In a significant decision on serving foreign companies in criminal cases, a federal appeals court refused to invalidate service of criminal process in In re Pangang Group Co., Ltd., No. 17-72370 (9th Cir. Aug. 22, 2018). The court held the district court properly rejected a motion by foreign defendants to quash service of criminal process on the defendants’ lawyers, who were appearing in the case for the special purpose of challenging service. The case places pressure on a foreign company to respond to US charges if it has actual notice of those charges. The case suggests that prosecutors may try to serve process without the consent of a foreign government and even in violation of an international agreement. These methods may include service through a letter or email. Foreign companies facing a US criminal investigation will need to consider this case carefully as they decide how to respond.

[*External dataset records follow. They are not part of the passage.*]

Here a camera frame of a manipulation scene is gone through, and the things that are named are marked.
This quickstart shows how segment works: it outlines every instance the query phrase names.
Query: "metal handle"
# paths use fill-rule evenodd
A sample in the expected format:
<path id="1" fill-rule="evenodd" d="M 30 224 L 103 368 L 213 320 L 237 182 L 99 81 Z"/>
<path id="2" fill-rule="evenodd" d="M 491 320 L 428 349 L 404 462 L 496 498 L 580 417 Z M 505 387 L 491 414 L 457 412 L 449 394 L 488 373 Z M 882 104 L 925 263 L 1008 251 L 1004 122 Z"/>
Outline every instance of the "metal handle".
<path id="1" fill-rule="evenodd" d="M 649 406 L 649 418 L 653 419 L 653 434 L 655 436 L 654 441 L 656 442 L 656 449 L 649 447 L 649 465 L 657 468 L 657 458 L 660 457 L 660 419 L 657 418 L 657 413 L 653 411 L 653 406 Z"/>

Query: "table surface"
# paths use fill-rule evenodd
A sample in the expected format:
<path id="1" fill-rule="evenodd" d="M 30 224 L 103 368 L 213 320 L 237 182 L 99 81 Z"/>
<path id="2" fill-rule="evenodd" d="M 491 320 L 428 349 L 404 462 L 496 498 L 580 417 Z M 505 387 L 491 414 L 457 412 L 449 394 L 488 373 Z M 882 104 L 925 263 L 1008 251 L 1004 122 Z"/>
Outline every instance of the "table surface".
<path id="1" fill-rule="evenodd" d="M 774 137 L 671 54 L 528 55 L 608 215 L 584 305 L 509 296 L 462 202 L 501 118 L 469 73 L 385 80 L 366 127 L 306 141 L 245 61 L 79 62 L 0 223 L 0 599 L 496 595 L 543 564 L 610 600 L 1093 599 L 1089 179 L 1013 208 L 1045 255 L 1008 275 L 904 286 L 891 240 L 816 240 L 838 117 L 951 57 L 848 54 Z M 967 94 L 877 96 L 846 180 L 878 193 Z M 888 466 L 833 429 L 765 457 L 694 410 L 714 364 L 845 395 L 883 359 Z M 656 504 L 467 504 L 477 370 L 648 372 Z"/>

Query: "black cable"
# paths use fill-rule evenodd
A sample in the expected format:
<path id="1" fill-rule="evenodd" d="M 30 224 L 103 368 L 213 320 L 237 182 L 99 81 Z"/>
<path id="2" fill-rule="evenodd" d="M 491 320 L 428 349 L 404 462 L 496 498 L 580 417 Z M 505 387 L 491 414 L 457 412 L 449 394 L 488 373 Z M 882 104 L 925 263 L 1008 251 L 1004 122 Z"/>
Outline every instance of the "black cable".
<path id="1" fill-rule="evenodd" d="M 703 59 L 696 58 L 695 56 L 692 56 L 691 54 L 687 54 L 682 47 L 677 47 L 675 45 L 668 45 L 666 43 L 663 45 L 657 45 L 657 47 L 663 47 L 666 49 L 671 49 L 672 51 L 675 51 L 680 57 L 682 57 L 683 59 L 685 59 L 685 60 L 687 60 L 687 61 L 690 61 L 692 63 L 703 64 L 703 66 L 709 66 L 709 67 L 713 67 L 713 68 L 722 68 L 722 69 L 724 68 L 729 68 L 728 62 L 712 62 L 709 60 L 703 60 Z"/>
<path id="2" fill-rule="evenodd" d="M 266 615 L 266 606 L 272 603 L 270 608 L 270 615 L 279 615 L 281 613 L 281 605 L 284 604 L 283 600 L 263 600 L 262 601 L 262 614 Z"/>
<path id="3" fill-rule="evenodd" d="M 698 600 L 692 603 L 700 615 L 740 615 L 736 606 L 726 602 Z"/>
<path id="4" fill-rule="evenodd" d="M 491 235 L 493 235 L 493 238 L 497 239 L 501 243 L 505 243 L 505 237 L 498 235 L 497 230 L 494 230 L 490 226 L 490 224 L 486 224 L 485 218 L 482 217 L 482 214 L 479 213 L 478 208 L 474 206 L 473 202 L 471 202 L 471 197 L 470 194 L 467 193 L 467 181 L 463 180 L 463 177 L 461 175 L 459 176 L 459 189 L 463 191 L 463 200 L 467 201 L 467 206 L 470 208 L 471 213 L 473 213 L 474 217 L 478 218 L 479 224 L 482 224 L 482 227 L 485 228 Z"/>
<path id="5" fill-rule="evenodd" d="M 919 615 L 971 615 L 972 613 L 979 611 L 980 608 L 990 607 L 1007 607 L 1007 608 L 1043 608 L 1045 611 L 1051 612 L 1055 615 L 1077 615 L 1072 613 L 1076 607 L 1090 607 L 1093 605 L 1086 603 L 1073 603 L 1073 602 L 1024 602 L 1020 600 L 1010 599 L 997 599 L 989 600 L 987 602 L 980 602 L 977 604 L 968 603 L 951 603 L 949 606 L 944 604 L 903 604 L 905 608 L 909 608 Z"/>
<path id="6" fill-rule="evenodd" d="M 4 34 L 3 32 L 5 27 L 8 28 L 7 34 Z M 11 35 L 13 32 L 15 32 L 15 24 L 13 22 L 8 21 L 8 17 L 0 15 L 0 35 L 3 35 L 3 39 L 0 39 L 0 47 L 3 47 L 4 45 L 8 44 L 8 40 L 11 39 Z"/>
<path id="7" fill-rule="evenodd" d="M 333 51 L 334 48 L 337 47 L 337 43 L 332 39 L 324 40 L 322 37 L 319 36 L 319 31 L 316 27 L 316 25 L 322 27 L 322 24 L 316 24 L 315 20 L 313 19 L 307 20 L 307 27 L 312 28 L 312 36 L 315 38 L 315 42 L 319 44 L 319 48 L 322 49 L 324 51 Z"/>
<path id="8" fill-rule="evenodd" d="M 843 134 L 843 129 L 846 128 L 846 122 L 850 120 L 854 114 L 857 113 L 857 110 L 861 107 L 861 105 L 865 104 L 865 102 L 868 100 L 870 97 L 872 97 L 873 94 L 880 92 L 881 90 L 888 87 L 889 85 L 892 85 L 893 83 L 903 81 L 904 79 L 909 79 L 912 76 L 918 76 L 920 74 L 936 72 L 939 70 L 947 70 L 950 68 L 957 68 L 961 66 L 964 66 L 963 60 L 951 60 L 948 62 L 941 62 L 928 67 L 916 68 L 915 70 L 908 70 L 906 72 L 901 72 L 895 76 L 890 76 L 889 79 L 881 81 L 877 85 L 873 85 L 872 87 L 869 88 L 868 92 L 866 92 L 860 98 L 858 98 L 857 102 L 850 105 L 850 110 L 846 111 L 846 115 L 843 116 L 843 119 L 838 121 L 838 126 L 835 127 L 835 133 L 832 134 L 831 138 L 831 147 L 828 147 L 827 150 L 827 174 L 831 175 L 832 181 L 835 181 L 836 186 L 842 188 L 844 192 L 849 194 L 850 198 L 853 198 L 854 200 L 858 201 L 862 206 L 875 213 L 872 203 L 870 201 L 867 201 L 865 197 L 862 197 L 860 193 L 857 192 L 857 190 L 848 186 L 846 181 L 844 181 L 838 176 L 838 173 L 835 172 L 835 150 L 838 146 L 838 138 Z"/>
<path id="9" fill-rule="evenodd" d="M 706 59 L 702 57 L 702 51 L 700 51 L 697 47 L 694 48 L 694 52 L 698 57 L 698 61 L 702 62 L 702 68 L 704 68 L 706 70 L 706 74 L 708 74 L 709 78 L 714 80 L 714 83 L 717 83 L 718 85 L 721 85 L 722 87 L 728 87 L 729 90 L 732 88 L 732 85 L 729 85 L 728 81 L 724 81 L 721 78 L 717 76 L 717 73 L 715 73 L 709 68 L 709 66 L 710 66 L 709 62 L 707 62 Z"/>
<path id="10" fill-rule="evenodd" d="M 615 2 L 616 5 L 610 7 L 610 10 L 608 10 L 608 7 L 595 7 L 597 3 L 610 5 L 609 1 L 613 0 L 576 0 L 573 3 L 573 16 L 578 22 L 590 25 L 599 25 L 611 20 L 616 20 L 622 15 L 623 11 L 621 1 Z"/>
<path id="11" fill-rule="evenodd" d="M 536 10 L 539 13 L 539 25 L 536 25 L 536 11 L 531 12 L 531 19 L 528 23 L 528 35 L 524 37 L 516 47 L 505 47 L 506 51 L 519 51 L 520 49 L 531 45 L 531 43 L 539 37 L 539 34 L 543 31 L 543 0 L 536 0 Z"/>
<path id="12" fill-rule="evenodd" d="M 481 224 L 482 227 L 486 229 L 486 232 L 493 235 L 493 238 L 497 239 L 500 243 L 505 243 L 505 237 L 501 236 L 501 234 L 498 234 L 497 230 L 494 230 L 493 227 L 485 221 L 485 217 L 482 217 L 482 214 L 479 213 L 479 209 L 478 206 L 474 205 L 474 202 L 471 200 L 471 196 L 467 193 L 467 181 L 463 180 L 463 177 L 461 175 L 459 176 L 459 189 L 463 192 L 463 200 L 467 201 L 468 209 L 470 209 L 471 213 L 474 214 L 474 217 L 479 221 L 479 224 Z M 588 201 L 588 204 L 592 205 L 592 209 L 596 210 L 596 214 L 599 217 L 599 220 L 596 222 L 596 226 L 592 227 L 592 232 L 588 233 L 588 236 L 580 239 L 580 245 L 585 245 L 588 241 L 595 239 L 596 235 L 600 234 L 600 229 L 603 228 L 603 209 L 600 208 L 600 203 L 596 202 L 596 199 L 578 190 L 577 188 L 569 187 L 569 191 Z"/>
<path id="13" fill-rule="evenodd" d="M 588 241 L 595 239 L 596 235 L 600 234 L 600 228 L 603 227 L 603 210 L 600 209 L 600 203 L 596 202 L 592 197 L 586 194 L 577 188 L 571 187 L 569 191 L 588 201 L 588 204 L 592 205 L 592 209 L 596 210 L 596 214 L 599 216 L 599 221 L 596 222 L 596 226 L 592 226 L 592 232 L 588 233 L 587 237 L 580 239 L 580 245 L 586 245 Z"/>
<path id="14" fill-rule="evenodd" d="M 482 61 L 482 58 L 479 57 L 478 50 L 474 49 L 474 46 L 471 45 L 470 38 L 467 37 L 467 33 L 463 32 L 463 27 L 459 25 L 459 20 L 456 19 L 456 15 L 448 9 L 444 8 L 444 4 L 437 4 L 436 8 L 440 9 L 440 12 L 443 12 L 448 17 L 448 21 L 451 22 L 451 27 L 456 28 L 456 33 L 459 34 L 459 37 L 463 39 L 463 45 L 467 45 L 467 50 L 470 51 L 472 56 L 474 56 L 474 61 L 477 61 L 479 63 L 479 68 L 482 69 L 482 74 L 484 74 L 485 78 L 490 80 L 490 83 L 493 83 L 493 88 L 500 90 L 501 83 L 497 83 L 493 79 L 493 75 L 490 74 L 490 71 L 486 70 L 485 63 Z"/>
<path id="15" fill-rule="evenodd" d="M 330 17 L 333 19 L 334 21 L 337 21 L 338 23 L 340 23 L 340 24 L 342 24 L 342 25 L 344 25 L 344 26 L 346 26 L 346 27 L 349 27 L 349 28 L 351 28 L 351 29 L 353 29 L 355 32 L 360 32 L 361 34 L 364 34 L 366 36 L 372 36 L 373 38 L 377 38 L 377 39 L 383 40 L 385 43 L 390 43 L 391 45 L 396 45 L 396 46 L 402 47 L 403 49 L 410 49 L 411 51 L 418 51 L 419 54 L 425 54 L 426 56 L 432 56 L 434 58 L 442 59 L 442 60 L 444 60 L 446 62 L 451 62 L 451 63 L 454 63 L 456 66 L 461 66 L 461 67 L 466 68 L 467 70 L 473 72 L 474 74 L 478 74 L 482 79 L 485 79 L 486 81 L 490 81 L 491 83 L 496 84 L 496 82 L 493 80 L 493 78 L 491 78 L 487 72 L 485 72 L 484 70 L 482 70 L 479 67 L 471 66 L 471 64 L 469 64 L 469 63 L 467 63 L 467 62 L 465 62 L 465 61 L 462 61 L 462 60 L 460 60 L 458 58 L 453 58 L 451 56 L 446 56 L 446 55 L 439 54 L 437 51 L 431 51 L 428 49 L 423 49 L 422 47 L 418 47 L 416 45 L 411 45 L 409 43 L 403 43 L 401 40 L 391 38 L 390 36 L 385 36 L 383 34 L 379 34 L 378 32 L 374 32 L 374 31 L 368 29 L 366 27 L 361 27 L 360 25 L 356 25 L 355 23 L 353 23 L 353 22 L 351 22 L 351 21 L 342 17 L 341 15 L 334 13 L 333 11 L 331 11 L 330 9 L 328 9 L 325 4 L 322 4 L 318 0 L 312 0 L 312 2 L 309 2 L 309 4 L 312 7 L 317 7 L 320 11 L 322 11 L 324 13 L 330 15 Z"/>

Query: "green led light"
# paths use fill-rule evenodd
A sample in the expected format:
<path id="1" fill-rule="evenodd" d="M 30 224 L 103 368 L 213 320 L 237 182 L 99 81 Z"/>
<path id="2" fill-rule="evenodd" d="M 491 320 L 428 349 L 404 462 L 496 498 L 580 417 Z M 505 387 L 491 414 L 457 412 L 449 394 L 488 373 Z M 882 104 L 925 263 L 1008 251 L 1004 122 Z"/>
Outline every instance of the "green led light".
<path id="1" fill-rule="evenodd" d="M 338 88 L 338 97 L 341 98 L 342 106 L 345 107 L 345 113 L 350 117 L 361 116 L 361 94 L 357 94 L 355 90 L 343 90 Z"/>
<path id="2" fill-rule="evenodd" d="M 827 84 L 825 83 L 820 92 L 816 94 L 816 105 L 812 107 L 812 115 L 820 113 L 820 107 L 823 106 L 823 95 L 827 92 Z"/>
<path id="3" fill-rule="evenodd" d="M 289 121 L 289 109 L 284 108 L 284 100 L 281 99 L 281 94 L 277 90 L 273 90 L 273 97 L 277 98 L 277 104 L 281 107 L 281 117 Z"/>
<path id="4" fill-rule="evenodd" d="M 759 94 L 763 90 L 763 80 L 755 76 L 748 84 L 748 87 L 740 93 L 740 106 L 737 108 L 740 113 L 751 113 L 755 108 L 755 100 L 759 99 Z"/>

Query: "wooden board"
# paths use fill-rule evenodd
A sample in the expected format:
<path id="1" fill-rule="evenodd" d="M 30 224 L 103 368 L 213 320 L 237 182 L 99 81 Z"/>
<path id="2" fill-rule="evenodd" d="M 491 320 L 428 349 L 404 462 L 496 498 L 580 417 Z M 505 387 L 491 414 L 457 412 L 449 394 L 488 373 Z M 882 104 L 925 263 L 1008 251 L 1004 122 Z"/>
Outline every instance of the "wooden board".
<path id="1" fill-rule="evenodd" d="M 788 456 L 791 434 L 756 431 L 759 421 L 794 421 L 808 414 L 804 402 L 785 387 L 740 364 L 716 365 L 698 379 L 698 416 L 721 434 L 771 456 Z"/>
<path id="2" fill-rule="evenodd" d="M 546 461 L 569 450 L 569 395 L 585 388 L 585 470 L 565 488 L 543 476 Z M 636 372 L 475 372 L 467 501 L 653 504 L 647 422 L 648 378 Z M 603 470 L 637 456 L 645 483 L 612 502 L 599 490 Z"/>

The First Attempt at Service
Federal prosecutors charged the defendant companies, which were owned and controlled by the Chinese government, with trade secret offenses. The government tried to serve criminal process on a US subsidiary and other associated individuals and addresses in the US, as well as through an unsuccessful request to the Chinese government. The defendant companies appeared through a law firm making a special appearance to quash service. The trial court agreed with the attorneys’ objections and quashed service.
The Amended Rule
That did not end the matter; for in the meantime, the Supreme Court amended the relevant procedural rule (Federal Rule of Criminal Procedure 4). The amended rule provides that a criminal summons may be served on “an organization not within a judicial district of the United States” through service on the organization’s authorized officer or agent, or through “any other means that gives notice,” including three specified means that, according to the rules advisory committee, were “non-exhaustive.”
The rule change was made at the request of the US Department of Justice based on its difficulties serving foreign corporations under the prior version of the rule. In petitioning for the rule change, the government asserted that foreign corporations had gained “an undue advantage” over the government in the initiation of criminal proceedings and sought to amend the rule so that “the means of service reflects the realities of today’s global economy, electronic communication, and federal criminal practice.”
The Second Service on the Defendants’ Lawyers
After the amendment, prosecutors obtained a superseding charge against the defendant companies. While trying to serve an officer of a US affiliate—and again unsuccessfully requesting the Chinese government to make service in China—prosecutors also delivered the summonses to the defendant companies’ attorneys by email and certified mail. The attorneys resisted because they were not authorized to accept service, and they stated they would not send the summonses to the defendant companies.
The defendants’ attorneys again made a special appearance to quash service. This time, the trial court denied the motion and found that the companies had received actual notice, based in part upon the clear prior relationship between the attorneys and the companies and on a statement made by one of the defense attorneys at the hearing that the companies knew about the proceedings and had authorized the attorneys to appear.
The Petition for a Writ of Mandamus to the Ninth Circuit
The defendants petitioned the Ninth Circuit for a writ of mandamus while the case remained pending in the trial court. The Ninth Circuit denied the petition, because the trial court’s order was not clearly erroneous. That is, under a “straightforward application” of revised Rule 4, the defendant companies were not within a US judicial district and they had evidently received “actual notice” by way of the service on their attorneys, so that the prosecutors made valid service.
The court rejected defendants’ arguments that approving service here would render other parts of the rule superfluous. Instead, the court commented—but did not hold—that the rules advisory committee had considered the issue that the revision might enable foreign service on a foreign entity “without its consent, or in violation of international agreement.” The court also noted counsel’s own letter to the committee, commenting on the draft rule, in which counsel expressed concern that the amended rule could be read to authorize service by letter or email.
The court therefore denied the petition and allowed the case to proceed in the district court.
Significance of the Opinion
The Pangang opinion is significant for foreign companies and other entities with either no presence or limited connections in the United States that may face US criminal charges. Even if the company is based in a country that is reluctant to transmit service through, for example, a Mutual Legal Assistance Treaty or Agreement with the US, that may not matter. The opinion places weight on “actual notice,” and the method used here—service on counsel seeking to make a limited appearance—suggests there may be means available to prosecutors for effectuating such notice that would not necessarily apply in civil cases.
Especially in light of prior precedent that had forced the government to go to great lengths to effect service on foreign companies with limited US connections, the opinion will likely encourage the government to be increasingly aggressive to make effective service on a foreign company in a criminal case.
Pangang also refers to methods of notice that prosecutors might use that do not depend on the company’s consent or that might even be in violation of an international agreement, although the court did not have occasion to pass on whether those methods would be valid. Nonetheless, those other methods—including a letter or even email—may need to be considered as a foreign company decides whether and how to respond to a US charge.